Raimunda era uma mulata bonita e bem conformada, moradora lá para as bandas do que hoje é a Praça 14, com sua irmã paralítica e o cunhado. Os vizinhos comentavam que ela, desde que a irmã ficara paraplégica, vivia maritalmente com ele, e falavam, à boca pequena, que os dois haviam assassinado e enterrado a aleijada, no fundo do quintal.

O certo é que a irmã desapareceu e o caso foi ter à polícia.

Lá, diante de um delegado, Raimunda jurou por todos os santos não ter morto a irmã e contou que ela fora para o interior, onde desaparecera. O quintal foi escavado palmo a palmo, nada sendo encontrado.
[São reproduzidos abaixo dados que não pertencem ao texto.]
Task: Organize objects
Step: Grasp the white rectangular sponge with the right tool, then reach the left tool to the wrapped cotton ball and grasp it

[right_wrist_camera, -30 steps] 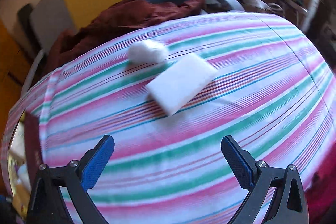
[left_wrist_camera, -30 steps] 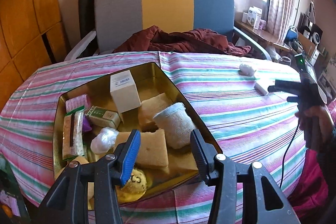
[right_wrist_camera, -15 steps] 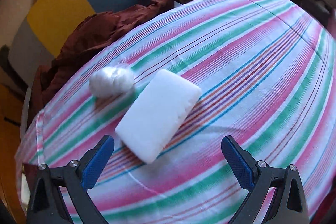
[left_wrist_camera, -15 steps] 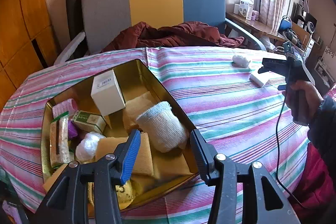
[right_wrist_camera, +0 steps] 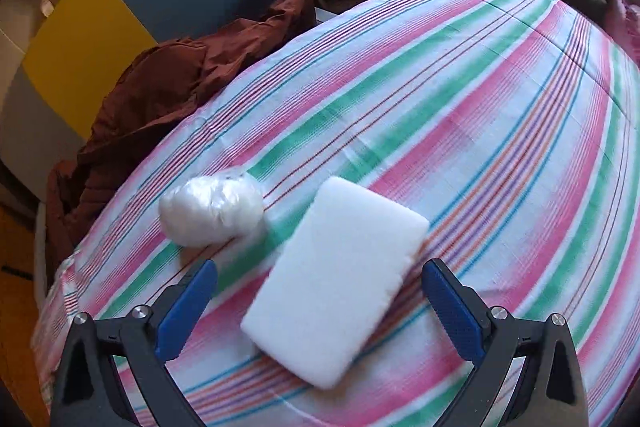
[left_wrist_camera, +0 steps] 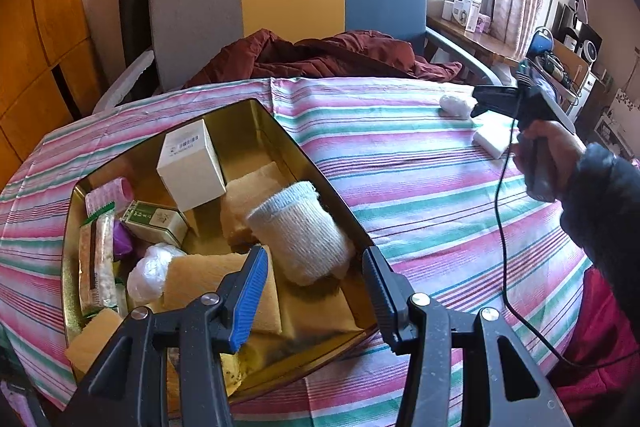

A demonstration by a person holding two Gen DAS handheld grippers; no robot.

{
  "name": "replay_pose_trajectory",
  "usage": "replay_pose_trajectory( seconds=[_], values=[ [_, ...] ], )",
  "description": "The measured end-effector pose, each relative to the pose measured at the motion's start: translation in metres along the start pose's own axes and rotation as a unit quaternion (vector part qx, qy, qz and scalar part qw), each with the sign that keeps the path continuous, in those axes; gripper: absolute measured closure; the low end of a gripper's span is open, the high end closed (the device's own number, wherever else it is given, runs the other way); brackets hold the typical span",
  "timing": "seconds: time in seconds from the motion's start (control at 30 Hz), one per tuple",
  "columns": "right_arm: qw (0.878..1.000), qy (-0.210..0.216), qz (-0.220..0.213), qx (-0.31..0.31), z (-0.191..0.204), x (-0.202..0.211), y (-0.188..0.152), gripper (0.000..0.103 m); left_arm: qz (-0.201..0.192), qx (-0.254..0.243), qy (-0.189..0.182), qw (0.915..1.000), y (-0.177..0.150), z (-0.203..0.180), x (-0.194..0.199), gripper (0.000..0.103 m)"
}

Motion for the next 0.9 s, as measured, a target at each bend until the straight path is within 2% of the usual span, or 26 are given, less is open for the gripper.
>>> replay_pose_trajectory(
  seconds=[0.03, 0.1, 0.17, 0.43, 0.57, 0.7, 0.77, 0.9],
  values=[
    [1.000, -0.010, -0.002, 0.007, 0.002, -0.002, 0.002, 0.001, 0.001, -0.001, -0.001, 1.0000, 0.000, 0.000, 0.000, 0.053],
    [0.999, -0.031, -0.005, 0.027, 0.006, -0.006, 0.002, 0.010, 0.001, -0.002, -0.003, 1.0000, 0.000, -0.001, 0.000, 0.053],
    [0.998, -0.043, -0.009, 0.050, 0.006, -0.003, 0.002, 0.034, 0.000, 0.000, -0.007, 1.0000, 0.000, -0.001, 0.000, 0.053],
    [0.988, 0.011, 0.035, 0.150, -0.013, 0.019, -0.027, 0.038, -0.004, -0.007, -0.012, 0.9999, 0.002, -0.007, 0.004, 0.053],
    [0.976, 0.020, 0.057, 0.210, -0.033, 0.036, -0.060, 0.037, -0.007, -0.012, -0.005, 0.9999, 0.003, -0.010, 0.007, 0.053],
    [0.959, -0.001, 0.056, 0.279, -0.052, 0.053, -0.093, 0.036, -0.010, -0.021, -0.003, 0.9997, 0.006, -0.017, 0.011, 0.053],
    [0.957, 0.000, 0.054, 0.285, -0.061, 0.060, -0.102, 0.036, -0.012, -0.027, -0.003, 0.9996, 0.007, -0.021, 0.013, 0.053],
    [0.961, 0.009, 0.032, 0.275, -0.071, 0.066, -0.111, 0.035, -0.014, -0.042, -0.001, 0.9990, 0.010, -0.032, 0.014, 0.053]
  ],
)
Point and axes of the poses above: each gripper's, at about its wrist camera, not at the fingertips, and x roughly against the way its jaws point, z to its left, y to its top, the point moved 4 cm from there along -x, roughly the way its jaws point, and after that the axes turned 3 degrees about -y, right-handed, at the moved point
E veio o seu último juramento, propondo um julgamento celeste:

– Se eu for culpada pela morte de minha irmã, quero que um jacaré me coma.

Estava feita a proposta da atuação da Justiça Divina, neste escabroso caso.
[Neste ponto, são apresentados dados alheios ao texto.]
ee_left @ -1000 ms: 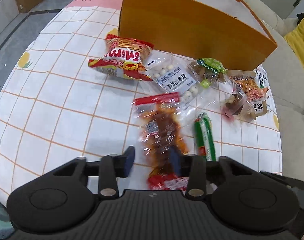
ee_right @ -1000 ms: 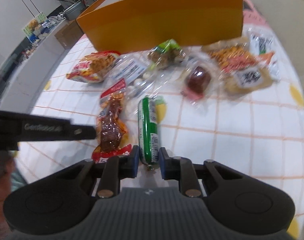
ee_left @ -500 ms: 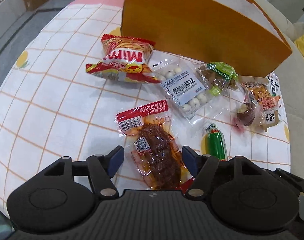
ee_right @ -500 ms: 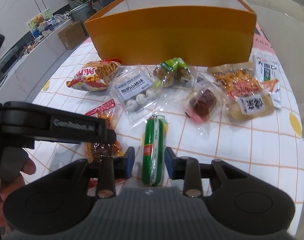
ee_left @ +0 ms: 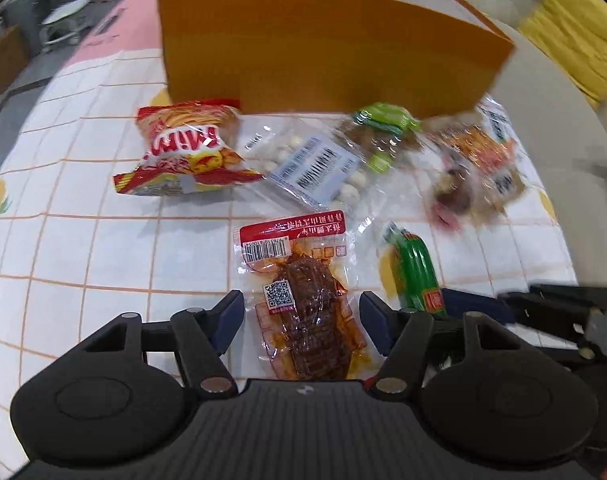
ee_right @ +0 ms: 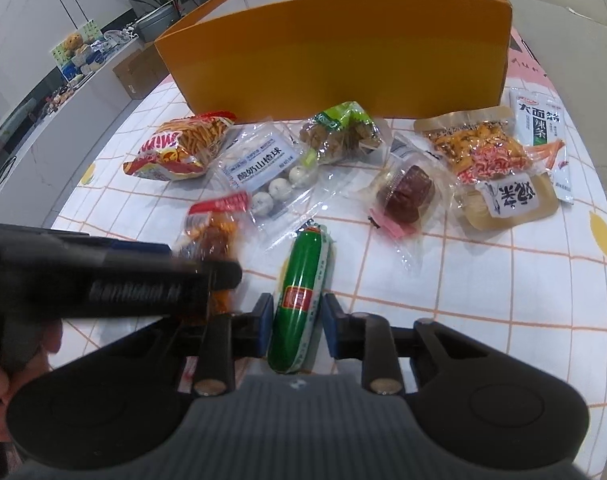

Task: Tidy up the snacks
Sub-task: 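Lift both held snacks and carry them over the orange box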

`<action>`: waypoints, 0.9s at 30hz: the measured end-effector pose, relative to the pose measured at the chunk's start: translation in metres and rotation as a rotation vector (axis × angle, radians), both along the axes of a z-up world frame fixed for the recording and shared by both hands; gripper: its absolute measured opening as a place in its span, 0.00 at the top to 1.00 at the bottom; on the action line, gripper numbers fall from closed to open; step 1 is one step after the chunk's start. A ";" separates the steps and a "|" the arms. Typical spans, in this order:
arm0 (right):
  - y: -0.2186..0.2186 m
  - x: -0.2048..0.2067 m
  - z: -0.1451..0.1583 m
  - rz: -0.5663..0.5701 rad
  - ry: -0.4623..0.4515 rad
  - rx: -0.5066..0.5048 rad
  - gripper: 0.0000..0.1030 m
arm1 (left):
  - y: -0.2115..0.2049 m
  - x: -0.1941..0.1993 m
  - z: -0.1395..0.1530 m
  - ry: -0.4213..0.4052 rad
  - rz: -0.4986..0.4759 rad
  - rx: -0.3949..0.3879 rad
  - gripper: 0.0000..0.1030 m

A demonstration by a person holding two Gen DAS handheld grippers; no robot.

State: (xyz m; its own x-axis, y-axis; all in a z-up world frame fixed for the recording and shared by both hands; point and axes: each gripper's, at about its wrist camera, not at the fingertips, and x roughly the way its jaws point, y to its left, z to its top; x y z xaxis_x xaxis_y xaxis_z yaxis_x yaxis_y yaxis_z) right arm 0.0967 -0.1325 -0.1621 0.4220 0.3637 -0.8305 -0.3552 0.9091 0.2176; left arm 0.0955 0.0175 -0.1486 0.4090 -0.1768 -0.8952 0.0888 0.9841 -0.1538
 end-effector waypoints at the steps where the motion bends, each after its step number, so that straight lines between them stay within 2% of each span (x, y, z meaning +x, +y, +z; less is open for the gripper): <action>1: 0.003 -0.003 0.000 0.022 -0.015 -0.021 0.76 | 0.002 -0.001 0.000 0.007 -0.016 0.005 0.29; 3: 0.009 -0.007 0.000 0.052 -0.035 -0.050 0.76 | 0.003 -0.004 -0.001 0.008 -0.013 0.043 0.22; 9: 0.007 -0.006 -0.001 0.046 -0.029 -0.037 0.75 | 0.003 -0.004 -0.001 0.019 0.040 0.064 0.19; 11: 0.007 -0.007 -0.001 0.045 -0.029 -0.033 0.75 | 0.003 -0.004 -0.002 0.013 0.042 0.069 0.20; 15: 0.009 -0.011 -0.001 0.060 -0.049 -0.055 0.75 | -0.001 -0.006 -0.003 -0.026 0.014 0.100 0.29; 22: 0.002 -0.008 -0.001 0.033 -0.021 -0.018 0.78 | -0.001 -0.008 -0.004 -0.048 0.003 0.120 0.34; 27: -0.010 -0.004 0.002 -0.017 0.038 0.057 0.78 | 0.007 -0.012 0.004 -0.047 0.031 0.073 0.34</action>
Meses depois, em uma grande falta de água, na cidade de Manaus, o que de vez em quando ocorria, pela quebra das obsoletas máquinas do Bombeamento, Raimunda foi lavar roupa, no igarapé do Monte Cristo, em uma prancha, ali no fim da Rua dos Andradas, onde ficava o porto das catraias dos Educandos. Naquele tempo a água ainda era limpa, sem a poluição atual e o aterro, que acabaram com a antiga geografia do local.
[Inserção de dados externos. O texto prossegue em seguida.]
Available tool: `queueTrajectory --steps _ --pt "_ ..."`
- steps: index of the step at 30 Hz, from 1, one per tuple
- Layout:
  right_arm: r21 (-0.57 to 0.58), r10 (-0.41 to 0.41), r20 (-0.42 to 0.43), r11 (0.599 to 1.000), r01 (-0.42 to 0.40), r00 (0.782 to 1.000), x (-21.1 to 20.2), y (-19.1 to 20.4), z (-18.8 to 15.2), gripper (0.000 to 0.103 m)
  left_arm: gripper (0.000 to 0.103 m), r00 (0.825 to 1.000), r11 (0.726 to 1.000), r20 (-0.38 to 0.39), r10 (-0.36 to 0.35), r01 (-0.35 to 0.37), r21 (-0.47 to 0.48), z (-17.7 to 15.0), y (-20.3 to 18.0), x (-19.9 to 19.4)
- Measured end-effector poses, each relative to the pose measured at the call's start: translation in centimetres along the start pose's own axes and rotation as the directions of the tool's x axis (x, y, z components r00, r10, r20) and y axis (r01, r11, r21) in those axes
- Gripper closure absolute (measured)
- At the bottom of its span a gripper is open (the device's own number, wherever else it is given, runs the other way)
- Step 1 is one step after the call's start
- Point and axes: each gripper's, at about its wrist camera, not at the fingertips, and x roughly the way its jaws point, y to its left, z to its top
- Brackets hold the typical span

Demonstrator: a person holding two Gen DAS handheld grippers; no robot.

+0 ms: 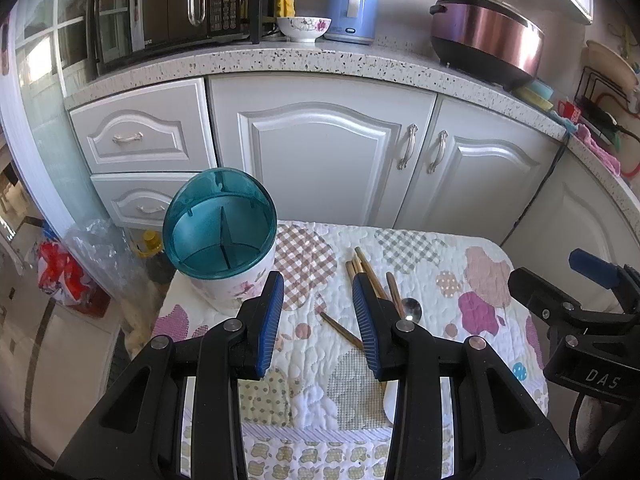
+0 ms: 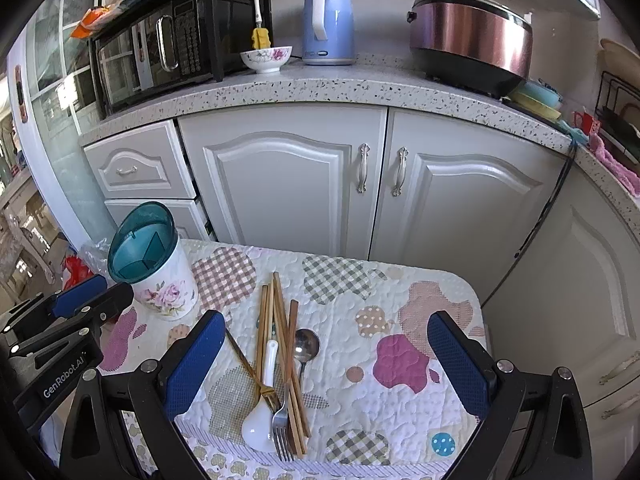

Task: Organize utensils
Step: 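Grasp the wooden-handled fork from the utensil pile with the right gripper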

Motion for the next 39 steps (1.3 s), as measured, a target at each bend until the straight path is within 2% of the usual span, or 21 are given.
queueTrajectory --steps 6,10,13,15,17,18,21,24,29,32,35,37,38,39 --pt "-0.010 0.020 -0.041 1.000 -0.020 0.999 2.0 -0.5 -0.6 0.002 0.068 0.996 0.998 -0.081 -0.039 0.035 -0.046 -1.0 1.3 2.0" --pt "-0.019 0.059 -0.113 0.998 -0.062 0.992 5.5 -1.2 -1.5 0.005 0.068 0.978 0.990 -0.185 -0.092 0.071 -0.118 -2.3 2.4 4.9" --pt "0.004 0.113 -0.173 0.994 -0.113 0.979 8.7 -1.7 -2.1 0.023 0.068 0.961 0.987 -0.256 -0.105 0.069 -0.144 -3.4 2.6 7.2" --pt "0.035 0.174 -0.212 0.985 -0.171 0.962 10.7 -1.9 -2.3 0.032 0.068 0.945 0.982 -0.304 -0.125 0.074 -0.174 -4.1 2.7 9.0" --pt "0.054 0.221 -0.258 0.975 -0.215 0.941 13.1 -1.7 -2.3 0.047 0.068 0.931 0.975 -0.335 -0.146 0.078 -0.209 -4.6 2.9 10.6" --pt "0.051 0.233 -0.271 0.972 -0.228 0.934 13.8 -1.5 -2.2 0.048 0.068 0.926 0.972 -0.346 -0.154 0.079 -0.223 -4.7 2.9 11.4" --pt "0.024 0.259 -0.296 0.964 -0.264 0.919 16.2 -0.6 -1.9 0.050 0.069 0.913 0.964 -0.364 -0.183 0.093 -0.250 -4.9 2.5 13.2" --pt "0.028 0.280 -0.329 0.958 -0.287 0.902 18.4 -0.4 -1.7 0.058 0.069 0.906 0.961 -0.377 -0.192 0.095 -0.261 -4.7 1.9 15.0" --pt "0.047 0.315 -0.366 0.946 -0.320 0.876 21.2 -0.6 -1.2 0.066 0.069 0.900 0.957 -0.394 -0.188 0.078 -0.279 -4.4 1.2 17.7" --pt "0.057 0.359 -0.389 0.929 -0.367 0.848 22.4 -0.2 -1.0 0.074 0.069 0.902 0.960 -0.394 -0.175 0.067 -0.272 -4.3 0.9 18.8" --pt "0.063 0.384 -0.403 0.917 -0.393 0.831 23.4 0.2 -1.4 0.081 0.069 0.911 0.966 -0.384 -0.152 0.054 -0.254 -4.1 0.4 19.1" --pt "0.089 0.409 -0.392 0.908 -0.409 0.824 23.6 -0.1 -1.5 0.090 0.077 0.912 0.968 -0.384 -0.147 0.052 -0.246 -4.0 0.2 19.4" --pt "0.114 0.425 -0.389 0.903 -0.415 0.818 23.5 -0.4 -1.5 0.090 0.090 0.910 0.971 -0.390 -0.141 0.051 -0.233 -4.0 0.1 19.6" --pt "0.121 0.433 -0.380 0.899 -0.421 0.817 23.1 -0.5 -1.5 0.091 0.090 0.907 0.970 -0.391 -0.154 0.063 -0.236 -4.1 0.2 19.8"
Entretida no ensaboar e bater a roupa suja, não se apercebeu da aproximação de um gigantesco jacaré-açu-do-papo-amarelo, que a abocanhou pela cintura, em um só bote, levando-a para o meio do igarapé do Educandos.

A vítima, ainda viva, gritava, mas quando alguma canoa se aproximava a fera mergulhava, até matá-la afogada.

Por estar atravessada na boca do animal, este não podia ficar no fundo por muito tempo e nem a engolir, sendo por este motivo abatido a tiros, pelos soldados da polícia, que ali chegaram em uma canoa.

O animal tinha mais de seis metros e trinta centímetros, um monstruoso espécime, ficando por muitos anos o seu couro exposto em um museu da cidade.

Por muito tempo a pintura desse sáurio, em pedra de raio e em cuia de tatacá, foi motivo para os trabalhos dos os artesãos de Manaus.

Ainda me lembro de uma dessas pedras servindo de peso para papeis, na portaria do Hospital da Beneficente Portuguesa. Que fim teria levado?

Dizem que Raimunda foi julgada pelas suas vãs e abusivas palavras, e a sentença fora por ela mesma ditada e cumprida como um castigo, uma espécie de ordálio divino.

Passou-se o tempo e essa história está quase esquecida nesta nossa cidade de Manaus, que queima os seus filhos e mata os seus profetas.

Dizem que o animal continua empalhado, no alto de uma estante do Instituto Histórico.

NOTA – Usei o nome primitivo de tatá – fogo e caá=mato, planta = tatacá- mato quente depois alterado para tacacá, falavam os antigos.

Raimunda é um nome fictício, para cobrir identidade.